« - C’est sa prof qui a 20 ans de plus que lui, et il va la traquer. - Eh bah y’en a qui s’ennuient pas à l’école, hein ! - Bah ils ont que ça à faire, peut-être. »
Dans un reel Instagram baptisé « Je résume des dark romances par des dingueries à ma mère », Ayma Flips, 21 ans, plaisante avec sa maman, qui tient entre ses mains le roman Tragic & darker de Cynthia Havendean (Éditions Black Ink). Une manière amusante de promouvoir la librairie qu’elles ont fondée ensemble, Aya Books. Située à Lille, l’enseigne 100 % romance a ouvert ses portes le 4 juin dernier. D’une surface de 66 m2, elle propose près de 2 000 titres, en français comme en anglais, ainsi que des livres autoédités.
Aya Books, ou l’histoire d’une relation mère-fille puissante
L’idée a germé dans l’esprit d’Ayma Flips en 2023, alors qu’elle est encore étudiante en gestion d’entreprise. « Je n’aimais pas mes études, mais je lisais énormément, explique-t-elle à Livres Hebdo. Il n’y avait pas encore beaucoup d’offre de littérature romance dans le Nord, et j’en ai parlé avec des libraires qui m’ont conseillé de me lancer. » La jeune femme est alors Booktubeuse depuis trois ans, et elle cumule aujourd’hui plus de 30 000 abonnés sur Instagram et 136 000 sur TikTok.
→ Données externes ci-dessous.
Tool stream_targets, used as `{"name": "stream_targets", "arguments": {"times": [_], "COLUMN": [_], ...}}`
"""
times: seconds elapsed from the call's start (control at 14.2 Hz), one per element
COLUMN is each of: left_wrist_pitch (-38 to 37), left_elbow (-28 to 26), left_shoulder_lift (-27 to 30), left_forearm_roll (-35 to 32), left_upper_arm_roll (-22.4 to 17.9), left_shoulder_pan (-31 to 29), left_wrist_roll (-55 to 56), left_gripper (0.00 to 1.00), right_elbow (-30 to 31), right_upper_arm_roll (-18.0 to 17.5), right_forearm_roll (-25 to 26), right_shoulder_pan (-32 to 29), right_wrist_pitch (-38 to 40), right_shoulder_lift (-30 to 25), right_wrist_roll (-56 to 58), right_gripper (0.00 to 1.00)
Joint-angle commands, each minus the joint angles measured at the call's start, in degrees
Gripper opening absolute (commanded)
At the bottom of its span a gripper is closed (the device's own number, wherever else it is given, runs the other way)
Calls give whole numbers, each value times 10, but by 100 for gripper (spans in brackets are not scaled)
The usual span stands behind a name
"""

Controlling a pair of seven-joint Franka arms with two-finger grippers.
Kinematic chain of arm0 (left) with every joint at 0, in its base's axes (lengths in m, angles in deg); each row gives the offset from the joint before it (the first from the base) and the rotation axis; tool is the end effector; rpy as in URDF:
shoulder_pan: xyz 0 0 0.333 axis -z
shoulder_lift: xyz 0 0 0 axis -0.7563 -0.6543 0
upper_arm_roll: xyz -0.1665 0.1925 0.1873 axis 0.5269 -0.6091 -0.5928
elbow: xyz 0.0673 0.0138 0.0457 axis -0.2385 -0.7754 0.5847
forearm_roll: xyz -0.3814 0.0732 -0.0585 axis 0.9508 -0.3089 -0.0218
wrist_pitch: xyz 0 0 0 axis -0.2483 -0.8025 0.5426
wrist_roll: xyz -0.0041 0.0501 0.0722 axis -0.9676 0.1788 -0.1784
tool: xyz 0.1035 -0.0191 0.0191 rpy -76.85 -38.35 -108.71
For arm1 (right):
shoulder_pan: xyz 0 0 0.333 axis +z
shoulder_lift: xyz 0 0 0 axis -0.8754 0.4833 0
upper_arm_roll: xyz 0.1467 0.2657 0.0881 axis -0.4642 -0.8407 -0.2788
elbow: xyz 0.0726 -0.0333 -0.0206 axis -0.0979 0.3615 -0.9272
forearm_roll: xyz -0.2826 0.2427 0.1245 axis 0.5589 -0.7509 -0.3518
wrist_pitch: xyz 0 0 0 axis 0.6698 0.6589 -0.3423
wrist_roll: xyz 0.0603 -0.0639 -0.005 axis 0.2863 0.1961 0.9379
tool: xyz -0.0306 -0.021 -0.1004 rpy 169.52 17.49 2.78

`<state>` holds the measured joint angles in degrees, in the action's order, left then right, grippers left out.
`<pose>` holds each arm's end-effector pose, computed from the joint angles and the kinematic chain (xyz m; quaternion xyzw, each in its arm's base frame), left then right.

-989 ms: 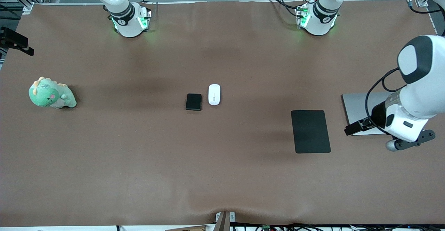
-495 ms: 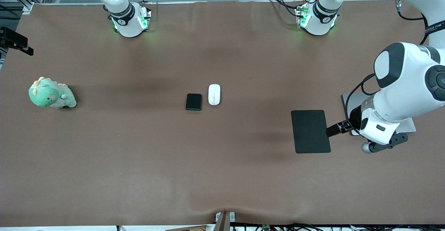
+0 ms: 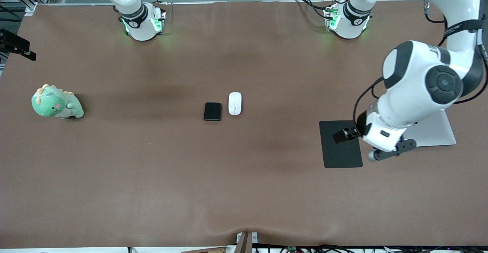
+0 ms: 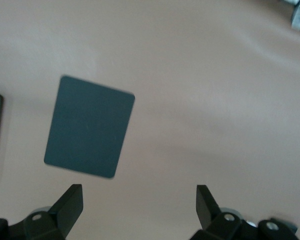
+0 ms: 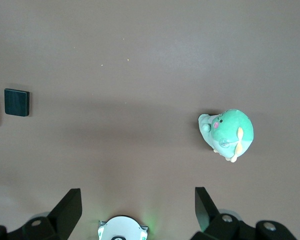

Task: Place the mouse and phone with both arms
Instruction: 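Move the left gripper from rest over the black mouse pad, then move the left gripper above the white mouse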

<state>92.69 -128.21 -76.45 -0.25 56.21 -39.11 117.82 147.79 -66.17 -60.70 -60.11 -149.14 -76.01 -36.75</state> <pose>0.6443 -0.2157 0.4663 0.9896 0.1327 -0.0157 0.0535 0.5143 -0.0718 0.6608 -0.9972 -0.0524 0.0510 0.0131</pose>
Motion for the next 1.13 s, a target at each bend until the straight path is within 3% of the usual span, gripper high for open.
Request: {"name": "stream_targets", "arguments": {"times": [0.0,0.28,0.57,1.06], "left_wrist_pitch": [-48,-62,-56,24], "left_elbow": [3,-12,-14,-13], "left_shoulder_lift": [-5,-8,-46,-82], "left_forearm_roll": [4,5,1,-13], "left_upper_arm_roll": [-2,-2,-3,-3], "left_shoulder_pan": [31,88,164,244], "left_wrist_roll": [6,20,41,43], "left_gripper": [100,100,100,100], "right_elbow": [8,8,7,-9], "right_upper_arm_roll": [-6,-6,-6,-5], "right_forearm_roll": [-3,-3,-4,-2], "right_shoulder_pan": [-6,-8,-8,-15], "right_wrist_pitch": [-2,-1,-8,-4], "right_shoulder_lift": [-9,-9,-6,16], "right_wrist_roll": [0,0,0,4], "right_gripper": [100,100,100,100]}}
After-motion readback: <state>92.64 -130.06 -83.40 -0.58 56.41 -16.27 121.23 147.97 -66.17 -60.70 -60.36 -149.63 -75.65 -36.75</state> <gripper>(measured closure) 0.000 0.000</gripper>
Déterminée à ouvrir sa librairie avec sa mère Céline, elle réalise une étude de marché et conçoit un business plan avant de lancer une cagnotte Ulule où les deux femmes récoltent 1 844 euros, soit un peu plus que leur objectif de base. « C’était un coup de pouce supplémentaire, déclare Ayma Flips. Car ma bourse et le salaire de ma mère n’auraient pas pu tout couvrir. Nous avons demandé des subventions, mais ces choses-là prennent du temps. Ce n’est pas parce qu’on a une présence Internet qu’ouvrir sa librairie est facile. »
Pour enrichir l’expérience proposée aux lecteurs, Aya Books agrémente le lieu d’un salon de thé supervisé par Céline, qui a travaillé dans une boulangerie Paul pendant plus d’une dizaine d’années. Grande lectrice de thrillers et de livres d’horreur, cette dernière s'est mise à lire le genre littéraire favori de sa fille. Une initiative saluée par Ayma Flips : « Tout le monde me demande si c’est compliqué de travailler avec sa mère. Mais je la préfère à n’importe qui. Elle m’a élevée seule, et nous sommes très proches. »
La romance, préservée de la crise des librairies ?
Aya Books ouvre dans un contexte particulier. Comme le manga avant elle, il se dit de la romance qu’elle ne connaît pas la crise. Début 2024, le quotidien britannique The Guardian consacrait un article à la progression des librairies spécialisées en la matière aux États-Unis, et leur prédisaient un avenir radieux. Livres Hebdo observait une tendance similaire en France, confirmée depuis par des ouvertures en série aux quatre coins de la France.
En juillet, deux librairies conciliant romance et fantasy ont ouvert leurs portes : les Dryades Rêveuses à Dijon, et les Grimoires de Lorphé à Angers. D’autres, fondées l’année dernière, prospèrent comme L’encre du cœur, qui a inauguré une succursale à Caen fin novembre 2024. Leur créatrice, Édith Bravard avait, comme Ayma Flips, démarré sa carrière sur Booktok.
Viralité du phénomène, communauté de lectrices établies, et avalanche de labels éditoriaux… La romance semble donc plus rayonnante que jamais. Mais connaîtra-t-elle le même sort que le manga, considéré en crise après des années de très forte croissance, alors même que l'érosion actuelle des ventes de livres fragilise les librairies dans leur ensemble ?
Ayma Flips et sa mère, elles, ont décidé de relever le défi, guidées par leur propre expérience. « Vous savez, nous venons déjà d’un milieu précaire, alors nous n’avons pas peur de la précarité. » C’est avec cet optimisme à toute épreuve que commence l’aventure Aya Books.